== WORK REQUEST ==
A letter-for-letter copy of the listing is required, with no pictures in it.

....

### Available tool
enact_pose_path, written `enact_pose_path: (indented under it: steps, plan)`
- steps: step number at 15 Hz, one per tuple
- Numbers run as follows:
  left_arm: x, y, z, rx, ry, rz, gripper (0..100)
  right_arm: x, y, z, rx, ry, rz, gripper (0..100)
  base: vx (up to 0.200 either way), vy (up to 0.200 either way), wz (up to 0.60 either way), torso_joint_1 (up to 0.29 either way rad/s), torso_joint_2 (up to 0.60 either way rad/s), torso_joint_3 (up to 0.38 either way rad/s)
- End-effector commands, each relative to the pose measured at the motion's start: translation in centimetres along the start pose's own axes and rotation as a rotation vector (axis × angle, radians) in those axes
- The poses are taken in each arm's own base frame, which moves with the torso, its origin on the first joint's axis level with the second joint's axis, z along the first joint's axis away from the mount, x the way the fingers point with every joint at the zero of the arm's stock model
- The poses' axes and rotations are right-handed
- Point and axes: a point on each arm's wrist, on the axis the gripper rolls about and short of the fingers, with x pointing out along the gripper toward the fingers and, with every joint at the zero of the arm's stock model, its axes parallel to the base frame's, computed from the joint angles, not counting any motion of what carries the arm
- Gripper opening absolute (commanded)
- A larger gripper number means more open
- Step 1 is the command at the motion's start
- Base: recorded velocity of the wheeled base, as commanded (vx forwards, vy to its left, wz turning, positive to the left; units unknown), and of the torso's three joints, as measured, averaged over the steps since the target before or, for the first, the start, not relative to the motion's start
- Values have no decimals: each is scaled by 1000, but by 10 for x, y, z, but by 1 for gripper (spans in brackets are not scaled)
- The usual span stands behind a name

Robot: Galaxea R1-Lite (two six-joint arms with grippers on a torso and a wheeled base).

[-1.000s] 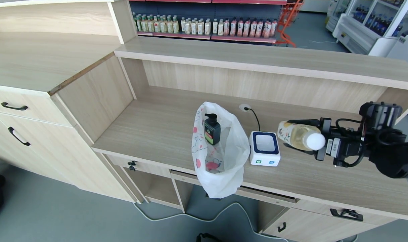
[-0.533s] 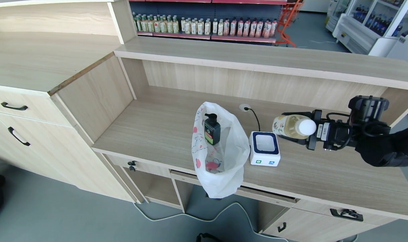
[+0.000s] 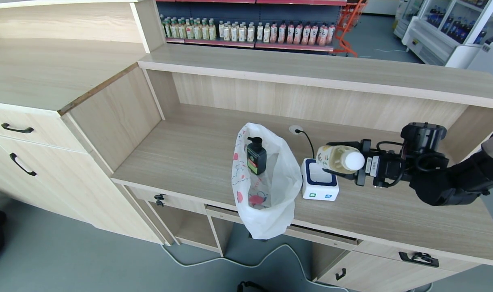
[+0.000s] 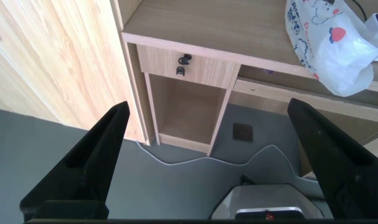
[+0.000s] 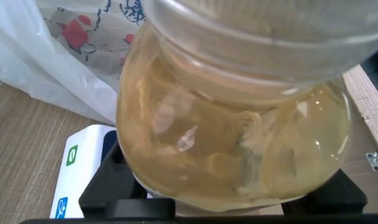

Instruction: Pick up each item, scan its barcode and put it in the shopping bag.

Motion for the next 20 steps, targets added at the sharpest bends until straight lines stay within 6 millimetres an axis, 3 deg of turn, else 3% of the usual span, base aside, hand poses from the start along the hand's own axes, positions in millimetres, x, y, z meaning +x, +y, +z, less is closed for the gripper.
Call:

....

== WORKED SOLUTION ==
### Available tool
enact_pose_path, written `enact_pose_path: (indented under it: steps, plan)`
- steps: step number at 15 Hz, one per tuple
- Numbers run as follows:
  left_arm: x, y, z, rx, ry, rz, gripper (0..100)
  right_arm: x, y, z, rx, ry, rz, gripper (0..100)
  base: vx (up to 0.200 either way), vy (up to 0.200 either way), wz (up to 0.60 either way), torso_joint_1 (up to 0.29 either way rad/s), torso_joint_2 (up to 0.60 either way rad/s), torso_joint_3 (up to 0.38 either way rad/s)
- End-effector commands, each relative to the pose measured at the motion's start: translation in centimetres along the start pose's own axes and rotation as a rotation vector (axis × angle, radians) in those axes
- The poses are taken in each arm's own base frame, which moves with the torso, its origin on the first joint's axis level with the second joint's axis, z along the first joint's axis away from the mount, x the way the fingers point with every joint at the zero of the arm's stock model
- The poses' axes and rotations are right-handed
- Point and axes: a point on each arm's wrist, on the axis the gripper rolls about and short of the fingers, with x pointing out along the gripper toward the fingers and, with every joint at the zero of the arm's stock model, its axes parallel to the base frame's, computed from the joint angles, not counting any motion of what carries the arm
- Gripper opening absolute (commanded)
- A larger gripper number means more open
- Step 1 is the command at the motion's start
- Base: recorded velocity of the wheeled base, as commanded (vx forwards, vy to its left, wz turning, positive to the left; units unknown), and of the torso's three joints, as measured, averaged over the steps since the target before or, for the first, the start, not relative to the motion's start
- Values have no decimals: each is scaled by 1000, but by 10 for x, y, z, but by 1 for gripper (spans in brackets are not scaled)
- The usual span stands behind a name

Robot: Galaxea R1-Lite (two six-joint arms with grippers on a torso and a wheeled base).

[-1.000s] 
[-0.533s] 
[+0.000s] 
[+0.000s] 
[+0.000s] 

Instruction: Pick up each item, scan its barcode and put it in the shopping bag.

Motion for the next 20 steps, targets added at the sharpest bends until straight lines stay within 6 millimetres an axis, 3 deg of turn, else 3% of the usual span, base aside, hand poses from the start along the hand's own axes, positions in millimetres, x, y, z meaning +x, +y, +z, less is closed for the gripper.
Call:

The answer to this exercise has been written out completely.